◆ EXERCISE ◆
Return all lines of the listing below that carry the word "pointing".

◆ SUPPLIED DATA ◆
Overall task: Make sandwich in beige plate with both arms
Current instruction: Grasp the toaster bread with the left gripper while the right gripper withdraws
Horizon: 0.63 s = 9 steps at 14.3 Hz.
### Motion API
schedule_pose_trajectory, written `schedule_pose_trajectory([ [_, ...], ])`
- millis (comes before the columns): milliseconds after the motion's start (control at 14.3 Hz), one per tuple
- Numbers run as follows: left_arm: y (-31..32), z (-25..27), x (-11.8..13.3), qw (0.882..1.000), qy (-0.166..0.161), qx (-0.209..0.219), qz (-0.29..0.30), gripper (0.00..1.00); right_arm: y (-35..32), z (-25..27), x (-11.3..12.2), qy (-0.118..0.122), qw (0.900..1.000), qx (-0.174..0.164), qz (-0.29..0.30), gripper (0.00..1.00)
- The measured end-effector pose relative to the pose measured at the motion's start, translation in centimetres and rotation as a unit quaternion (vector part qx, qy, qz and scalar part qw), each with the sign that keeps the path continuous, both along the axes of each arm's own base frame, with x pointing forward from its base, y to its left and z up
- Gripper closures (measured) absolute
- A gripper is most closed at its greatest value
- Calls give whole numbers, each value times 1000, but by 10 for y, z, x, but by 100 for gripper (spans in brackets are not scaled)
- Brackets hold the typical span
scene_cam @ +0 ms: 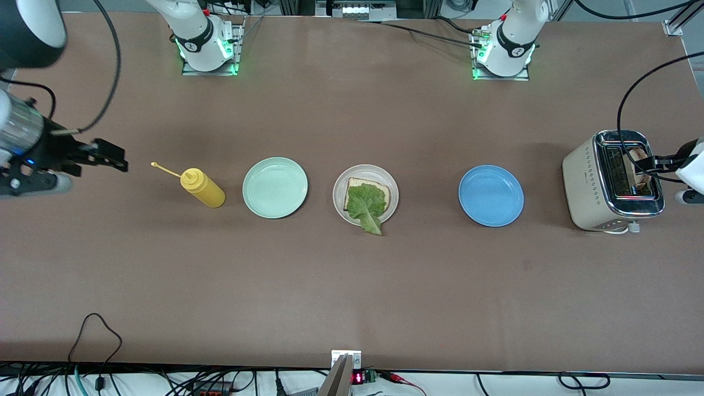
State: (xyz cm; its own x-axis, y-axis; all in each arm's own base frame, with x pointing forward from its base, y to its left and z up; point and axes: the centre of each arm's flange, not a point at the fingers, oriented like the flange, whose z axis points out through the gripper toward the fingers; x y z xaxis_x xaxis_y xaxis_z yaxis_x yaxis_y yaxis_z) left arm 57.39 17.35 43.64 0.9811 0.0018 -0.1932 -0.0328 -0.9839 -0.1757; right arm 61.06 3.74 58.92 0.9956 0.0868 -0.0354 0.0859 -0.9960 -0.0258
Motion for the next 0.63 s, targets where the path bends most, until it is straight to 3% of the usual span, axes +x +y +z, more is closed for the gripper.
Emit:
schedule_pose_trajectory([
  [140,15,-21,-9,1000,1,-6,-7,8,-8,21,-15,-10,1000,-2,-14,0],
  [631,41,-69,-38,1000,13,-19,-5,12,-12,49,-55,-23,999,-9,-44,0],
])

◆ EXERCISE RESPONSE ◆
- The measured end-effector pose relative to the pose measured at the motion's start, translation in centimetres and rotation as a unit quaternion (vector part qx, qy, qz and scalar part qw), each with the sign that keeps the path continuous, both along the axes of each arm's own base frame, with x pointing forward from its base, y to its left and z up
State: (xyz cm; its own x-axis, y-axis; all in each arm's own base frame, with x pointing forward from its base, y to its left and z up; point and axes: the centre of each arm's flange, not a point at the fingers, oriented like the flange, whose z axis points out through the gripper toward the fingers; x y z xaxis_x xaxis_y xaxis_z yaxis_x yaxis_y yaxis_z) left arm 57.39 17.35 43.64 0.9811 0.0018 -0.1932 -0.0328 -0.9839 -0.1757; right arm 61.06 3.74 58.92 0.9956 0.0868 -0.0354 0.0859 -0.9960 -0.0258

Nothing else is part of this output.